Verdachte heeft ter terechtzitting in hoger beroep voorts verklaard:
- dat ze nooit de bedoeling heeft gehad haar gezin om het leven te brengen of zwaar lichamelijk letsel toe te brengen door het toedienen van pillen of anderszins;
- dat ze eerder genoemde “afscheidsbrieven” wel heeft geschreven.
- dat de woning waar verdachte en haar gezin woonden op 26 juli 2007 zou worden ontruimd door huurachterstand door haar toedoen;
- dat verder niemand van het gezin daarvan wist;
- dat zij - kort en zakelijk weergegeven - (delen van) de gezinsadministratie gedurende lange tijd heeft vervalst en daardoor financiële tekorten “onzichtbaar” heeft gemaakt met name voor haar (ex)man.
In het rapport van het Nederlands Instituut voor Forensische Psychiatrie en Psychologie (het Pieter Baan Centrum) wordt verdachte omschreven als iemand met theatrale, afhankelijke, antisociale en narcistische persoonlijkheidstrekken zonder dat er sprake is van een persoonlijkheidsstoornis. Verder wordt verdachte gekarakteriseerd als een aandacht zoekende persoon, die zij krijgt door medelijden op te wekken.
Op grond van vorenstaande feiten en omstandigheden, in onderlinge samenhang en (tijds)verband bezien, is het hof van oordeel dat verdachte geen opzet, ook niet in voorwaardelijke zin, heeft gehad om haar gezin en dus ook niet haar zoon [naam zoon verdachte], om het leven te brengen of zwaar lichamelijk letsel toe te brengen.

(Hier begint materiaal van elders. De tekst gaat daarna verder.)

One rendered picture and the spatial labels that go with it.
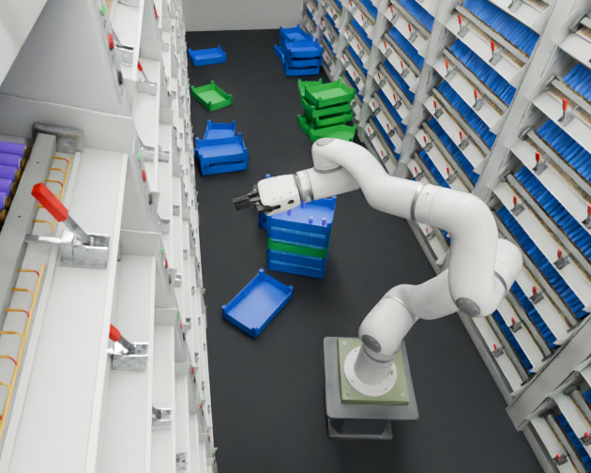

In de visie van het hof is het handelen van verdachte zoals daarvan is gebleken, met name het schrijven van “afscheidsbrieven”, het (openlijk) laten liggen van meerdere lege medicijnstrips en het overmatig innemen van medicijnen, een perfide poging om te verwachten boosheid vanuit haar omgeving vanwege onontkoombaar aan het licht komen van haar malafide praktijken, om te buigen naar aandacht en mededogen, maar dat doet niet af aan hetgeen hiervoor is geconcludeerd. Uit het onderzoek ter terechtzitting zijn geen feiten of omstandigheden naar voren gekomen die genoegzaam tot een ander oordeel zouden kunnen leiden. Het hof zal mitsdien, zoals ook de rechtbank heeft gedaan, verdachte ter zake van hetgeen is ten laste gelegd vrijspreken, vanwege het ontbreken van wettig en overtuigend bewijs.
BESLISSING
Het hof:
Vernietigt het vonnis waarvan beroep, voor zover aan het oordeel van het hof onderworpen, en doet in zoverre opnieuw recht.
Verklaart niet bewezen, dat verdachte het onder 1 primair en subsidiair ten laste gelegde heeft begaan en spreekt verdachte daarvan vrij.
Aldus gewezen door mr. H. Eijsenga, voorzitter, mr. E.F.G.M. Gelderman en mr. M. van Zinnen,
in tegenwoordigheid van mr. T. Tanghe en mr. L. Voet, griffiers,
en op 11 februari 2010 ter openbare terechtzitting uitgesproken.